Today I was asked this interview question:

If I have a Person class with name , age and salary fields, and I put 100 new instances of this Person in an ArrayList , and then do Collections.sort(list) , then on what parameter will the list be sorted?

I understand that I need to have the Person class implement Comparable and then override compareTo , but if I don't do that, what will happen?

It wouldn't compile: the 1-argument version of Collections.sort expects a list of Comparable s. Specifically, a List<T> where T implements Comparable<? super T> Comparable<? super T> .
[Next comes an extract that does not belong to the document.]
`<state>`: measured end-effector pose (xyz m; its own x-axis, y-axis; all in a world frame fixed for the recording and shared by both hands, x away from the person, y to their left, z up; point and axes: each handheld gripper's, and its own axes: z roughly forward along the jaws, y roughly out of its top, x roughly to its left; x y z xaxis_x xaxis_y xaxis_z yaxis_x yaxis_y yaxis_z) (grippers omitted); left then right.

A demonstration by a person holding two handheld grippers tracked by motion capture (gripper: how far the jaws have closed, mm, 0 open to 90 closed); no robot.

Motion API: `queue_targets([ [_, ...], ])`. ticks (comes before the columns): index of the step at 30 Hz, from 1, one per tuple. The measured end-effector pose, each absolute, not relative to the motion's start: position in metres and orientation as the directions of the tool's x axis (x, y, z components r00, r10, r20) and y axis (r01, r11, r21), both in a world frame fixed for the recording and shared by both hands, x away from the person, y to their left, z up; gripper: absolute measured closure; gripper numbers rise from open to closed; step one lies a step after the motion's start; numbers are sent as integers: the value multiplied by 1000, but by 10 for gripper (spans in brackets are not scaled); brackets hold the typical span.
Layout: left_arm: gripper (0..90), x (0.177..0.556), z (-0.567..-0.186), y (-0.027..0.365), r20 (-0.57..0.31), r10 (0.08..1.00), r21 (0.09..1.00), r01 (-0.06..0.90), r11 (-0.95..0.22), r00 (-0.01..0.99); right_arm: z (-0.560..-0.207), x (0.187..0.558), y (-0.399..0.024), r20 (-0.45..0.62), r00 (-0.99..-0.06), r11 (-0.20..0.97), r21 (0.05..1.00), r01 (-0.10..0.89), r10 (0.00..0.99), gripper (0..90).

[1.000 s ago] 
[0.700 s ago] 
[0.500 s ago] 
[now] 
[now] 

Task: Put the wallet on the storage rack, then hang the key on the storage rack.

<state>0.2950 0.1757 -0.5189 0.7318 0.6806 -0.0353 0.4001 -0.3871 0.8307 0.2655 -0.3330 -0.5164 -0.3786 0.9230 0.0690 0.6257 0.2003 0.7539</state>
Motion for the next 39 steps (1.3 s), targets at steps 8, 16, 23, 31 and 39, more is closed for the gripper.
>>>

Yes you can sort a collection without making the elements implement the Comparable Interface, you do this

List<YourType> theList = new ArrayList<>();
Collections.sort(theList, new Comparator<YourType>(){
    public int compare(YourType obj1, YourType obj2) {
                   // this method should return < 0, 0 or > 0 
                   // whether obj1 is less than, equal to 
                   // or greather than obj2
                    return 0; 
    }
});

/edit,

if you use Collections.sort(List) then it will compile only if the list is generic and it's elements implements Comparable. And if so, then the implementation of the compareTo(Obj) on each element is what will determine the ordering in the list after the sort(List) method is called

as the Collections API states:

public static <T extends Comparable<? super T>> void sort(List<T> list)

Sorts the specified list into ascending order, according to the natural ordering of its elements. All elements in the list must implement the Comparable interface. Furthermore, all elements in the list must be mutually comparable (that is, e1.compareTo(e2) must not throw a ClassCastException for any elements e1 and e2 in the list).
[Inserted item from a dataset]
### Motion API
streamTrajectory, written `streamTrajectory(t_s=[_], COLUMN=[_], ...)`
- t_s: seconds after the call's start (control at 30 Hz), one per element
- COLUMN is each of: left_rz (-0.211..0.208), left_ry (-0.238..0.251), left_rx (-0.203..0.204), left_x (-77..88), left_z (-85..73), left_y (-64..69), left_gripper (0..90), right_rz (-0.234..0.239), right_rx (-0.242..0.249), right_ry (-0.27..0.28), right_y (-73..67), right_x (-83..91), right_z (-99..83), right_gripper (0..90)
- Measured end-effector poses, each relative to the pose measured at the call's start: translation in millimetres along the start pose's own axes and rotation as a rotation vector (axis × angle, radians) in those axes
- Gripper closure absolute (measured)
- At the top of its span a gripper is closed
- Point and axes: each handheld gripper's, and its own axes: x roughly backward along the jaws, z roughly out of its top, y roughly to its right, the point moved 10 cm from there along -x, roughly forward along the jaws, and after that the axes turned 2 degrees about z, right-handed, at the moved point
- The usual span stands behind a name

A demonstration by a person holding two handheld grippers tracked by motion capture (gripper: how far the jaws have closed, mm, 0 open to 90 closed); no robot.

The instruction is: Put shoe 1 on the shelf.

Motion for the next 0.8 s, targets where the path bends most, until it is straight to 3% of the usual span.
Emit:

If the Person class does not implement Comparable<Person> , then (as the compiler will inform you):

Bound mismatch: The generic method sort(List<T>) of type Collections is not applicable for the arguments (List<Person>) . The inferred type Person is not a valid substitute for the bounded parameter <T extends Comparable<? super T>> <T extends Comparable<? super T>> .

(If you happened to have a Comparator<Person> lying around, Collections.sort(myList, myComparator) would sort it by the ordering specified by the comparator.)